Pourquoi les vrais leaders se servent en dernier





Des équipes dévouées, engagées et performantes, un idéal inaccessible ?

Aux États-Unis, chez les Marines, les officiers mangent en dernier... Cette conception de l'organisation, qui fait passer les besoins des équipes avant ceux des chefs, a eu une résonance toute particulière pour l’expert Simon Sinek. Il s’est demandé pourquoi certaines équipes se serrent les coudes et sont confiantes envers leur leader au point de le suivre inconditionnellement.

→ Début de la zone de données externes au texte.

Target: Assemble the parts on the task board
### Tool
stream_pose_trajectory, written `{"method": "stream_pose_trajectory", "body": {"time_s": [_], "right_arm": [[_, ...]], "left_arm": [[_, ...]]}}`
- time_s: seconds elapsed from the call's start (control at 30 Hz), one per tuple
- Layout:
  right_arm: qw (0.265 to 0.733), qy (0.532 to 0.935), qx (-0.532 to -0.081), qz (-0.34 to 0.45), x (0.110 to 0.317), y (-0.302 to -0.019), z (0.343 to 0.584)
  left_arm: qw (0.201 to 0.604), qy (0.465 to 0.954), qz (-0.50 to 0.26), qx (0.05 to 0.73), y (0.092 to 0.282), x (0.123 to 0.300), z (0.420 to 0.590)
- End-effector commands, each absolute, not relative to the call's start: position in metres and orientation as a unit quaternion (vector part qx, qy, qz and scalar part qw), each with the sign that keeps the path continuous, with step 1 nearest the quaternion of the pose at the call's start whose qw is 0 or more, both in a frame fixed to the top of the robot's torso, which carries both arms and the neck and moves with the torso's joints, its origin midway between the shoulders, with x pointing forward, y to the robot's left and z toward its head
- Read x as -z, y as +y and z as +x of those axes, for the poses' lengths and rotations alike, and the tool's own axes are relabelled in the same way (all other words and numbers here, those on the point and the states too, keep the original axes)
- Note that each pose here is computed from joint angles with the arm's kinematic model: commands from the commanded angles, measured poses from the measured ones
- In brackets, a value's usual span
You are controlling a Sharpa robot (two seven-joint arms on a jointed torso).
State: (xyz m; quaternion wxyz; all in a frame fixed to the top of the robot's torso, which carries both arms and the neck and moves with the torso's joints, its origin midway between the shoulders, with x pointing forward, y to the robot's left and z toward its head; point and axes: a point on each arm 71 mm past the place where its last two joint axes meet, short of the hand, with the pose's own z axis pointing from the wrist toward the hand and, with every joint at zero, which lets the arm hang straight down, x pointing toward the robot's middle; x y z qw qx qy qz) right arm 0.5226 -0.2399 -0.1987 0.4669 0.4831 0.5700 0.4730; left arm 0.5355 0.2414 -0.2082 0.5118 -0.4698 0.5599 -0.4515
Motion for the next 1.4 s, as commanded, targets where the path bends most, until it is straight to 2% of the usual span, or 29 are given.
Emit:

Être leader, ce n’est pas décider seul. C’est être capable d’instaurer un climat qui protège l’organisation des rivalités internes et du désengagement. Qu’est-ce qui distingue alors précisément les bons des mauvais leaders ? Et comment les meilleurs parviennent-ils à générer l’adhésion de leurs équipes ?

En s’appuyant sur son expérience de terrain et sur les recherches les plus récentes en neurosciences, il démontre que si l’environnement de travail est bienveillant, si le leader inspire un sentiment d’appar tenance et d’exemplarité, les salariés le suivent et sont capables de performances remarquables. Si par contre cette confiance est entamée, ils passent leur temps à se protéger les uns des autres et l’organisation se retrouve en danger.

Déjà traduit en dix langues et best-seller du New York Times, cet ouvrage optimiste et humaniste vient bousculer les idées reçues. Véritable changement de paradigme, la conception du leadership proposée ici place le leader au service de son équipe. Les grands leaders se soucient sincèrement de ceux qu’ils ont le privilège de diriger.